In her sitting room, I looked through a book of photographs, and there was a page with a caption quoting a couple of verses by Shantideva.

Shantideva! I presumed these stanzas were from the Bodhicharyavatara. This text (whose title in English is "Engaging in Bodhisattva Deeds" or "A Guide to the Bodhisattva Way of Life"), is a very important one in Mahayana Buddhism, it is about the heart and vision of a Buddhist monk. Shantideva was a Buddhist monk from southeastern Bengal, who lived in the 6th century AD. After a great urge to read this text, I finally managed to get a Sanskrit-to-Hindi translation from the Mahabodhi temple at Sarnath in 1997, and later a Sanskrit-to-English translation from the Mahabodhi book shop in College Square in Calcutta. (How many books I’ve bought from here, how many serendipitious finds!)

Seeing the lines at Banashree’s mother's - took me back to this text again. So returning to Calcutta, I found the original stanzas in Sanskrit (Ch 8, ver 95-96), and learnt them and set them to melody.

Yada mama pareshama cha
Tulyameva sukham priyam
Tadatmana ko vishesho
Yena traiva sukhodhyam

Yada mama pareshama cha
Bhayam dukkham cha na priyam
Tadatmana ko vishesho
Yattam rakshami netaram


Meaning:

"When both myself and others
Are similar in that we love happiness,
What is so special about me?
Why do I strive for my happiness alone?

And when both myself and others
Dislike fear and suffering,
What is so special about me?
Why do I look to protect myself and not others?"
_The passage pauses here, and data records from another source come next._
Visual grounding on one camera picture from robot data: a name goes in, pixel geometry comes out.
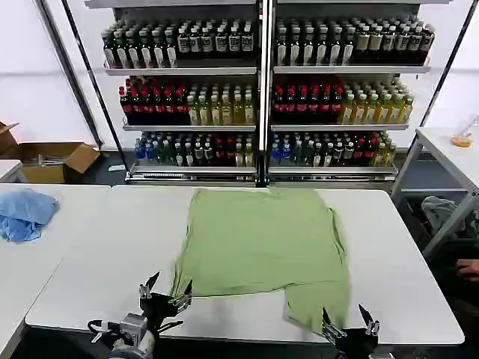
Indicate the metal shelf with bottles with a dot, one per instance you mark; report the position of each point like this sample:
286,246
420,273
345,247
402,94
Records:
262,93

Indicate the small white floor object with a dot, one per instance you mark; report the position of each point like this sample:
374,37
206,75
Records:
116,168

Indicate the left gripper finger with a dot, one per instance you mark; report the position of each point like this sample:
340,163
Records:
182,296
149,286

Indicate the cardboard flap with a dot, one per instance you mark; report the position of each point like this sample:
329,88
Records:
7,132

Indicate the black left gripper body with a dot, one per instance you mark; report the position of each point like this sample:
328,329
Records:
159,308

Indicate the crumpled grey cloth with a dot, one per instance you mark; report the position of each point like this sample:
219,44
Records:
439,213

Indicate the orange plastic bag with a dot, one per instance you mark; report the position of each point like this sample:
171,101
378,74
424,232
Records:
463,139

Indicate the open cardboard box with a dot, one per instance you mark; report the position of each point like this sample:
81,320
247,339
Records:
52,161

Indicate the white side table grey frame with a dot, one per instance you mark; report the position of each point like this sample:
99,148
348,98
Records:
445,168

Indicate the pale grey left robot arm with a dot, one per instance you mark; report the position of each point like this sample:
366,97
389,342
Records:
131,336

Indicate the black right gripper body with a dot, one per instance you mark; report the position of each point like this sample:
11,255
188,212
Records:
357,342

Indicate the dark slanted tent pole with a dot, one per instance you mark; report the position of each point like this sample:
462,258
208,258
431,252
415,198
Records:
69,71
95,86
447,61

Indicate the person's hand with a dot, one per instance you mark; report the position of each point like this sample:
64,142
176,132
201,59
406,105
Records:
468,268

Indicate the crumpled blue cloth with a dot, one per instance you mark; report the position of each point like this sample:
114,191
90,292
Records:
26,215

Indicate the small white table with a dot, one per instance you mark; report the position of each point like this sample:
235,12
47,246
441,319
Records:
9,169

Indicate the green shirt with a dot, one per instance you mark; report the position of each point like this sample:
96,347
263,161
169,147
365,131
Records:
262,247

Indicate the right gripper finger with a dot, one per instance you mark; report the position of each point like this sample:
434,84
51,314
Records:
331,327
369,321

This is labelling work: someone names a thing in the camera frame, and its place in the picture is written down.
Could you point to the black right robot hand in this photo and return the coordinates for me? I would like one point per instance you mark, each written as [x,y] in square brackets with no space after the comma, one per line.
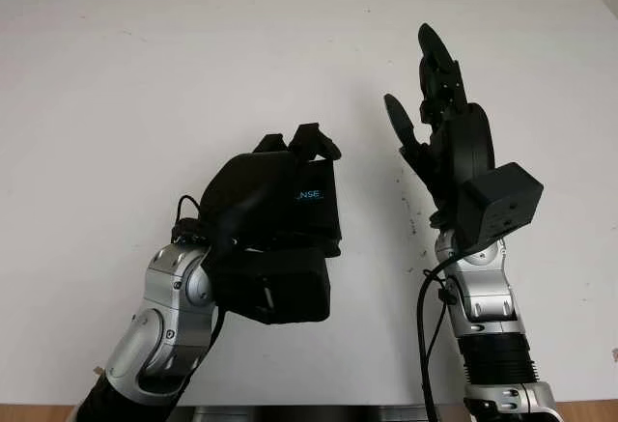
[470,147]

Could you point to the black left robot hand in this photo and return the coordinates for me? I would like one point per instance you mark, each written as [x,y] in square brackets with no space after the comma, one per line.
[251,190]

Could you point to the black RealSense box lid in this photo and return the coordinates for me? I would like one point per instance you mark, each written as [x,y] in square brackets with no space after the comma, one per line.
[318,219]

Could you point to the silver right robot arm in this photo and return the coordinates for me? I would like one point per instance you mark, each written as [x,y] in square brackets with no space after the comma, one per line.
[483,287]

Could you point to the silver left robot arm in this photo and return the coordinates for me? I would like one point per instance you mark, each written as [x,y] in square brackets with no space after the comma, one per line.
[164,291]

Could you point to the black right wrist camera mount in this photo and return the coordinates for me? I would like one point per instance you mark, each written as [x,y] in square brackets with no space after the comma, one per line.
[502,205]

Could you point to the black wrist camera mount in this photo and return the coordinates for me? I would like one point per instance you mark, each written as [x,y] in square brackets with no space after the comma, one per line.
[502,205]
[289,287]

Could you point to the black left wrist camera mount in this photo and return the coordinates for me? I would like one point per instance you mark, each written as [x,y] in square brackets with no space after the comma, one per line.
[289,287]

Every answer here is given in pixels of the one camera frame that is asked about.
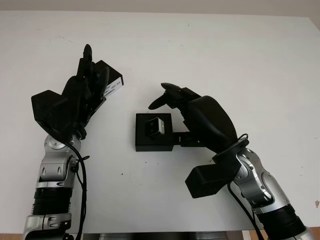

This encapsulates the enlightenment wish, living for others, the great compassion.

Buddha Purnima in Salzburg

I was in Salzburg, Austria in mid-May, to speak at an international congress on city planning. My presentation was on slums in Calcutta. There were also speakers from East London (South Africa), Alleppo (Syria), Sao Paulo (Brazil) and Istanbul (Turkey). The presentations were very educative. My presentation was well received; though I was speaking about a depressing subject, that of chronic poverty and the failure of public policy, for the conference participants I seemed to personify hope!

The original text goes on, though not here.